Pike's mouth twitched again. “Didn't somebody say that about the Viet Cong?”

The three of us started back up the hill. By the time we made the Jeep, the drizzle had evolved back into rain—heavy, gravid drops that beat at you, and thudded into your head with a sound I imagined to be like that of the hooves of bulls, pounding damp earth, earth damp with blood.

36

The Cherokee was thick with the smell of wet clothes and mud and sweat and fear. We eased down off the mountain under the canopy of rain, Ellen under the dash up front, me and Sanchez squeezed onto the rear floorboard, Pike driving. I'd wrapped Sanchez's wrists behind his back with duct tape. I'd once kept a car running for years, held together by duct tape. There's nothing like it. I put the 9mm between Sanchez's legs and told him if he made a sound he could kiss them good-bye.

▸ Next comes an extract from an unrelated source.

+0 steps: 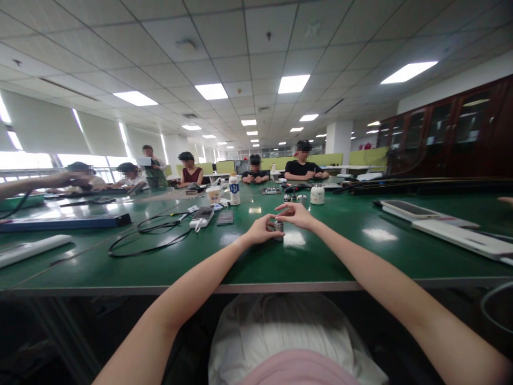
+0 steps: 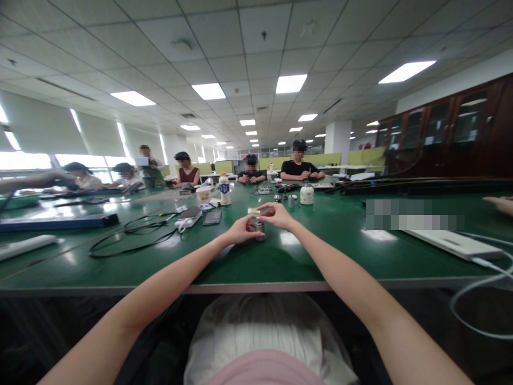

When the road finally leveled out down by the tunnel, Pike said, “Uh-oh, the Eskimo just jumped out and is waving at us.” I shoved the gun harder into Sanchez's crotch and felt the drop-stick feeling you get from adrenaline rush. Then Pike said, “Ha ha. Just kidding.”

That Pike.

The Cherokee moved steadily forward for several minutes, then slowed and Pike said, “We're out of the park. You can get up.”

“Is this another joke?”

“Trust me.”

We turned left into the heavy lunch-hour traffic on Los Feliz. When we were up in the seats, I stripped the tape from Sanchez's wrists and rebound them, taking time to make sure the job was done right. Ellen watched Sanchez as I did it, her face empty. Maybe she was studying to be like Pike.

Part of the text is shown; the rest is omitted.